Lute tablature comes galloping to the rescue! In tablature, pitches of notes are shown precisely. So a composer or arranger for the lute had to show his musica ficta decisions explicitly. This means that arrangements for lute of music for voices or other instruments can offer solutions, or at least insights, into musica ficta practice. There are hundreds of such arrangements, of both sacred and secular polyphonic music, throughout the sixteenth century.
Firstly: on this evidence, music ficta undoubtedly existed. And was heavily used.
But, secondly: there are no universal rules. Where different composers have written versions of the same piece, they often adopt different musica ficta solutions at the same points. For example, a cadence going from e-g-c to d-a-d might have E flat and C natural in the first chord, or E natural and C sharp.
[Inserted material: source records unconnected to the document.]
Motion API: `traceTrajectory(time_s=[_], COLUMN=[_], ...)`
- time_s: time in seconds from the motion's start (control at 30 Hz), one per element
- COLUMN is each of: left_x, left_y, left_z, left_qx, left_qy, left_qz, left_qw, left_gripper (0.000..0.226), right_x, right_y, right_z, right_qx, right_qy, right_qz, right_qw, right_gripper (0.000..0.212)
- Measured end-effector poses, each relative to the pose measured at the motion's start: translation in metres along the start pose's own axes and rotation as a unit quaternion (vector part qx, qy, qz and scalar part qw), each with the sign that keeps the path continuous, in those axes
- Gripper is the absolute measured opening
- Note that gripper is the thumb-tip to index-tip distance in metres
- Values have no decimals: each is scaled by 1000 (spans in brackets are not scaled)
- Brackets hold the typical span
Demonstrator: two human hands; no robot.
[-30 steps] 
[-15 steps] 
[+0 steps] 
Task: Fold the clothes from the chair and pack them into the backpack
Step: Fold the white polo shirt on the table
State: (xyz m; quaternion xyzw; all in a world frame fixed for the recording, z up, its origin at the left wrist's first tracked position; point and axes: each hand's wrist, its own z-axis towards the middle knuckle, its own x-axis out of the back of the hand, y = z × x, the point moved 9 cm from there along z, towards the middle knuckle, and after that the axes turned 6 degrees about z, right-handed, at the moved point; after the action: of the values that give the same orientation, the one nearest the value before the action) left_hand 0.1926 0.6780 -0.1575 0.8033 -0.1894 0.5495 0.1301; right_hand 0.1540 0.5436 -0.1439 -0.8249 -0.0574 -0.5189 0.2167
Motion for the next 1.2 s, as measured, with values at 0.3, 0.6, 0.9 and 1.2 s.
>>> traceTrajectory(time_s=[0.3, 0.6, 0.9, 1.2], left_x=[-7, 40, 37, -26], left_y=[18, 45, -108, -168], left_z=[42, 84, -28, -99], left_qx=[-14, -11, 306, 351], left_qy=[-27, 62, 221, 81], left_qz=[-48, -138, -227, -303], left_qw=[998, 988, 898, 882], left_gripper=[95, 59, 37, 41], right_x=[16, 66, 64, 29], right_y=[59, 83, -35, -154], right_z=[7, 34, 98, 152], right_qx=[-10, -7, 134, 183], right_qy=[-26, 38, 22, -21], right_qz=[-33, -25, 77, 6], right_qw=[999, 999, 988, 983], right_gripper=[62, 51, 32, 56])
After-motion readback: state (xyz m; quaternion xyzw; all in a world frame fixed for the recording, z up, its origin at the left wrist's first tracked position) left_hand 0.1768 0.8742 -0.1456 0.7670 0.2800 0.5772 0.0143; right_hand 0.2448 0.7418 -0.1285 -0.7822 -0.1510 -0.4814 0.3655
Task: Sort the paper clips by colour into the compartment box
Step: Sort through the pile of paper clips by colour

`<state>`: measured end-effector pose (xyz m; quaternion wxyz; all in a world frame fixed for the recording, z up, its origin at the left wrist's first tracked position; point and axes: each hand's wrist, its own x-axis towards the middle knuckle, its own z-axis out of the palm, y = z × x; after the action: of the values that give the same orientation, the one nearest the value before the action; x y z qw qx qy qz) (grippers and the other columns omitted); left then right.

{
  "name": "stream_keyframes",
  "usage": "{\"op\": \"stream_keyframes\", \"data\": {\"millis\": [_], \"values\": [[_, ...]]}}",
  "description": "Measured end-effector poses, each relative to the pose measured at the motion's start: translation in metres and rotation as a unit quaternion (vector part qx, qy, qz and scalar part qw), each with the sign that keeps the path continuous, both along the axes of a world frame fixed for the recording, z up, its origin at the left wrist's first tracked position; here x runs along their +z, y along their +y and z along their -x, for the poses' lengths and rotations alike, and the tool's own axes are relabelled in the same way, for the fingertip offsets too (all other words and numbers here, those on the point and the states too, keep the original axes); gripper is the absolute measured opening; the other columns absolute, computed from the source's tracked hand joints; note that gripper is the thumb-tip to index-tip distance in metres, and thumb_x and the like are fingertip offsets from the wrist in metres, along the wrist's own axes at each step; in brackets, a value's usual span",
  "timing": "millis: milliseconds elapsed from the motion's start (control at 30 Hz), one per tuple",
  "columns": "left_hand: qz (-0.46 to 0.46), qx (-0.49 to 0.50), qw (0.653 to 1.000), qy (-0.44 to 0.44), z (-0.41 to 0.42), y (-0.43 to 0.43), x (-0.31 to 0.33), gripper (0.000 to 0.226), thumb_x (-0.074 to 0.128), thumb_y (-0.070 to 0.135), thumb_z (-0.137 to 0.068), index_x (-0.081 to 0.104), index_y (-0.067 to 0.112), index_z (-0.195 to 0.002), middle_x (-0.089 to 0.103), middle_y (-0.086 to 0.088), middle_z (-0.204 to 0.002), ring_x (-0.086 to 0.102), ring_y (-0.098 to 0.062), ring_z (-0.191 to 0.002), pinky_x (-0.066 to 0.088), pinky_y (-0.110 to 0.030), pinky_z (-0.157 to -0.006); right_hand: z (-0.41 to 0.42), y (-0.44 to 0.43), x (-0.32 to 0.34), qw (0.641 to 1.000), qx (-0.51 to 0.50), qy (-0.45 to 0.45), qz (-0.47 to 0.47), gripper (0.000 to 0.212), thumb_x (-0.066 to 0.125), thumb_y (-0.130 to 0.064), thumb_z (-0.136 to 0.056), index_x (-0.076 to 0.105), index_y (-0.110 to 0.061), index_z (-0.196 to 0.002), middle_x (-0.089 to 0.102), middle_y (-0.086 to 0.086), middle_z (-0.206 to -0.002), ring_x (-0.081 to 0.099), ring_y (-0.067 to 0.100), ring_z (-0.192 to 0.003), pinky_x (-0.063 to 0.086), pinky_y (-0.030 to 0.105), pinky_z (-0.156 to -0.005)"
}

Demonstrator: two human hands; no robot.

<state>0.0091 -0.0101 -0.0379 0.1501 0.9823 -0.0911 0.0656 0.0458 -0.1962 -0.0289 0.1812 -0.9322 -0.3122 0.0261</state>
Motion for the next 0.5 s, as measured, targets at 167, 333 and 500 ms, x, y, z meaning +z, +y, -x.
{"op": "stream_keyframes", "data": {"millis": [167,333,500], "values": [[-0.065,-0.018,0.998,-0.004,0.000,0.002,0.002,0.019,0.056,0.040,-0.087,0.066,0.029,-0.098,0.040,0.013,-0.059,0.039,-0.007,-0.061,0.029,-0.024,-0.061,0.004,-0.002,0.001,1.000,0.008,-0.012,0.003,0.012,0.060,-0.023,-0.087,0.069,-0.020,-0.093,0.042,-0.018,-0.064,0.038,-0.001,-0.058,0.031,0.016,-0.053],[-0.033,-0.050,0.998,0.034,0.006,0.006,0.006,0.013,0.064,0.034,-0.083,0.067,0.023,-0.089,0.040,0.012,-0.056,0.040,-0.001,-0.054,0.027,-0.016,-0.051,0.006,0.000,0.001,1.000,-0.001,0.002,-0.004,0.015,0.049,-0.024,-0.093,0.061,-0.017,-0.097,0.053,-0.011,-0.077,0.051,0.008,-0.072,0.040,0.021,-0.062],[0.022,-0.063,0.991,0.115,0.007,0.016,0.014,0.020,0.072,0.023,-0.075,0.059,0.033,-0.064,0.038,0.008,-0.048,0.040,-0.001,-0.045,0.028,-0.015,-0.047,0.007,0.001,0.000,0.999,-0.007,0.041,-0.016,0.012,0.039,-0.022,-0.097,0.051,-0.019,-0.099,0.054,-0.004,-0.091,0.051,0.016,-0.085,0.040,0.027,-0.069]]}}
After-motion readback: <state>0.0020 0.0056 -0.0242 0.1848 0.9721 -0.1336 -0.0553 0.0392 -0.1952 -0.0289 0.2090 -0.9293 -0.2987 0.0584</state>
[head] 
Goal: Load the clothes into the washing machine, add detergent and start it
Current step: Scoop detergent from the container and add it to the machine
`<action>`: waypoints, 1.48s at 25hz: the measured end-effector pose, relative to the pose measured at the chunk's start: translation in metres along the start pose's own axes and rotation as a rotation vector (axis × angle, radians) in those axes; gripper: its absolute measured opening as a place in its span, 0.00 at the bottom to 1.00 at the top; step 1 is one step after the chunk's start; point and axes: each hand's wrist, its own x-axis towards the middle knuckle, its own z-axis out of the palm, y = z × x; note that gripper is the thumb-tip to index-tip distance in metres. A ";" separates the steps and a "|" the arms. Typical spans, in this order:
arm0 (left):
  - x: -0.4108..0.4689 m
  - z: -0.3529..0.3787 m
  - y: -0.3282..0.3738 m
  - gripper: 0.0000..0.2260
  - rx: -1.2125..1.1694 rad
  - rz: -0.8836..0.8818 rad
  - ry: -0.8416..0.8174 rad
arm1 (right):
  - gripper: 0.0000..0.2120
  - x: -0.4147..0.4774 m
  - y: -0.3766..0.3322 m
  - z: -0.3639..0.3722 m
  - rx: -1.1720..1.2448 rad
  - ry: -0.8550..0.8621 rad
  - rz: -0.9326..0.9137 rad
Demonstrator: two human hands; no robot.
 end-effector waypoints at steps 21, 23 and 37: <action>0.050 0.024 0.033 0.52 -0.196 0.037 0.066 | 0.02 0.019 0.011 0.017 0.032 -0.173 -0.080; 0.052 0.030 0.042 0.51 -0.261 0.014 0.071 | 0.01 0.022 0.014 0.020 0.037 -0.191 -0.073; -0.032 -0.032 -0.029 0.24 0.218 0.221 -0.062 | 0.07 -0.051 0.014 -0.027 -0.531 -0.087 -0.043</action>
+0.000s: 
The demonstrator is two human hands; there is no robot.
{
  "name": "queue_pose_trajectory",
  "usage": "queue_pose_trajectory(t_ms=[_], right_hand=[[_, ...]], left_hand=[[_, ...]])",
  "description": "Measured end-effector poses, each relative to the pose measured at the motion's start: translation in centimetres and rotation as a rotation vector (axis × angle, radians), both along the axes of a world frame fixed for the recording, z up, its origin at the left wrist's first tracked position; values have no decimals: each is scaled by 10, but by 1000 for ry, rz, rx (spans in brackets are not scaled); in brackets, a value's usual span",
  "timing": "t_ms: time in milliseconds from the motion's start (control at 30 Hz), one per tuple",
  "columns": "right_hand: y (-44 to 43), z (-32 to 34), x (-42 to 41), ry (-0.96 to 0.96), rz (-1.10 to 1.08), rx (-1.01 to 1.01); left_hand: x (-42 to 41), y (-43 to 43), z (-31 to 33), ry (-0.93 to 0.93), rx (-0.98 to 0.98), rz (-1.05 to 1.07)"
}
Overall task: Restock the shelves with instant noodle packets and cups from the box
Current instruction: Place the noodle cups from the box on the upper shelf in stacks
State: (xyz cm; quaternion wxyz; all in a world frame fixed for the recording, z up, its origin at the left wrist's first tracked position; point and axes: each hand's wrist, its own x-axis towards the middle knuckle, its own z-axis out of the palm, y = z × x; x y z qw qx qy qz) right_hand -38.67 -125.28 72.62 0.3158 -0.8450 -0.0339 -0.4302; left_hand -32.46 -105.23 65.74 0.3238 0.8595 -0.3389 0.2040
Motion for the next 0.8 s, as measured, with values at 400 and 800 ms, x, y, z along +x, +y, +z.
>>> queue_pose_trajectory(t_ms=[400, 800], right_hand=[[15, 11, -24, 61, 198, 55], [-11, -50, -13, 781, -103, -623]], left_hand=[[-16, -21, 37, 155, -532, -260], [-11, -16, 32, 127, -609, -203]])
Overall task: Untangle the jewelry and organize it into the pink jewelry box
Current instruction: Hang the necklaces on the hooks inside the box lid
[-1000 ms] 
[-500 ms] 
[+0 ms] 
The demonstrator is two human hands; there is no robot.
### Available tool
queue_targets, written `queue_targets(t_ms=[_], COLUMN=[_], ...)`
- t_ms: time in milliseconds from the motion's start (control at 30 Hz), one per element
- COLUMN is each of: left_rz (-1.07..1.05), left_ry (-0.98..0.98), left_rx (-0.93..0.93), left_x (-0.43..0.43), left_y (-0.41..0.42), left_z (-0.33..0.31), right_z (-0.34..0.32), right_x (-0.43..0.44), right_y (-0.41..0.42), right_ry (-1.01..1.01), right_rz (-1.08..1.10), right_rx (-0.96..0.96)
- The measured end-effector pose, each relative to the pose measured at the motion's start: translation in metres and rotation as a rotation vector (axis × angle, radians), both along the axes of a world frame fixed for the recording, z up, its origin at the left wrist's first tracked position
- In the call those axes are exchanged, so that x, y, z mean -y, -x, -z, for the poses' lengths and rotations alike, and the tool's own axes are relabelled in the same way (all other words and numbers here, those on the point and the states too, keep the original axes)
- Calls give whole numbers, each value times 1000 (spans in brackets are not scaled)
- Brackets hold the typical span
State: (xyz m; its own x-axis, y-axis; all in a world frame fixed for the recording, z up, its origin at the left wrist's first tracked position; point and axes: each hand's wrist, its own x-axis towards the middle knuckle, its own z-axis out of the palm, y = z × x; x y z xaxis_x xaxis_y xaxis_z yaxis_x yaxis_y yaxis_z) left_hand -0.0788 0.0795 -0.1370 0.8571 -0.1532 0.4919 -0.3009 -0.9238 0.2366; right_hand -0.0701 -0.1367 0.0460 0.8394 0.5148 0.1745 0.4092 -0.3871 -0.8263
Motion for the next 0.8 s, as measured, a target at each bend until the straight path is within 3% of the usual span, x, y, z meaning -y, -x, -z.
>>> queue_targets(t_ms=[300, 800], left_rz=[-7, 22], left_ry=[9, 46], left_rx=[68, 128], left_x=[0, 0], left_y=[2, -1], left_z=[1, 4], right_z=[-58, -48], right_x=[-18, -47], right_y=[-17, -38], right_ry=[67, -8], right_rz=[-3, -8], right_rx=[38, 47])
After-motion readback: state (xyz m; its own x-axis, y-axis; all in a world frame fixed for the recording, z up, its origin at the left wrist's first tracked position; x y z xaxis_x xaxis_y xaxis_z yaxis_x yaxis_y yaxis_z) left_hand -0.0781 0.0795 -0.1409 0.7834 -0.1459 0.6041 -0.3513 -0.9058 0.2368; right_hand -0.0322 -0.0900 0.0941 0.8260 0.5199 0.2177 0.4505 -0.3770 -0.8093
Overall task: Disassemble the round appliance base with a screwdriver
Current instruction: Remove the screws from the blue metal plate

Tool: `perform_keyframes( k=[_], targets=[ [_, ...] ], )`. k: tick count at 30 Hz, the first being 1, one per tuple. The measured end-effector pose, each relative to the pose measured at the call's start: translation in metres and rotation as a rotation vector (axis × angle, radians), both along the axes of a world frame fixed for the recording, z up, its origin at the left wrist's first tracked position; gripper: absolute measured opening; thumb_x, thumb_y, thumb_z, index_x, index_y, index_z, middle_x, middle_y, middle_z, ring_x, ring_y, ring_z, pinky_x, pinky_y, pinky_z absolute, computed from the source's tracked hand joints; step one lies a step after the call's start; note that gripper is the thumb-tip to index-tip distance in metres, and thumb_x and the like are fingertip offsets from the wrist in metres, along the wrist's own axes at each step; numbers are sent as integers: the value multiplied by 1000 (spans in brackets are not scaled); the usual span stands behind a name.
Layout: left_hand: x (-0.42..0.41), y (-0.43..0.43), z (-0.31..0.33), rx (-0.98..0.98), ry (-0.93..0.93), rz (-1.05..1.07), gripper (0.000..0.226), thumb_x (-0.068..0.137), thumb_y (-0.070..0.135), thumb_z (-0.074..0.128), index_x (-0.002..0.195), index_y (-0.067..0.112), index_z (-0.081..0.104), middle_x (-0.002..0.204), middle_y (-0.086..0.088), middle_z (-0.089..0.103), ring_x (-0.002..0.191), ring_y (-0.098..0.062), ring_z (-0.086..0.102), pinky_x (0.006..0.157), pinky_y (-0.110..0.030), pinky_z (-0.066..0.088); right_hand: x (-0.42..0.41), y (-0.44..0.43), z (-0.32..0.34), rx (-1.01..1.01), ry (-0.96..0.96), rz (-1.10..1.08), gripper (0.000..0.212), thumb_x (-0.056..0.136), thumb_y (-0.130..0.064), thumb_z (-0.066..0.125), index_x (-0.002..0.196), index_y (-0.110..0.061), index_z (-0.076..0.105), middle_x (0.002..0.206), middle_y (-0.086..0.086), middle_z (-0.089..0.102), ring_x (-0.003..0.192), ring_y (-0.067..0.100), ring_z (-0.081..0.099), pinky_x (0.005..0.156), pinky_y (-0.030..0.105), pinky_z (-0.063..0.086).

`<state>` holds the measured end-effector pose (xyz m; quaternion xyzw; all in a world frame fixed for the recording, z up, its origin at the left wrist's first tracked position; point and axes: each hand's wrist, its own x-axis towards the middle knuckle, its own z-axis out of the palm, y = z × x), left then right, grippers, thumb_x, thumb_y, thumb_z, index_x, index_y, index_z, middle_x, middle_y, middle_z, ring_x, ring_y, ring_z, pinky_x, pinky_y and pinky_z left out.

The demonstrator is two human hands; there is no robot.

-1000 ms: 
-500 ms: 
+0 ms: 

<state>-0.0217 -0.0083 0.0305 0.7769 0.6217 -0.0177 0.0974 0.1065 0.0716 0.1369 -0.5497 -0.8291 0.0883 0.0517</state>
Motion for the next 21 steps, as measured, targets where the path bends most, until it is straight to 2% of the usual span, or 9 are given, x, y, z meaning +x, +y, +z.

Or even a mixture of both. Albert de Rippe's version of Janequin's chanson D'un seul soleil in this context consistently uses a chord of E flat - G - C sharp, with an extra A in the middle for good measure. An early example of what, a couple of centuries later, came to be known as a German sixth, sounding strikingly out of place in 1552 but undoubtedly authentic. And the first of his two fantaisies for guitar (also 1552: yes, the guitar has been around for a while) has some even more exuberant scrunches in it: accidental logic taken to extremes.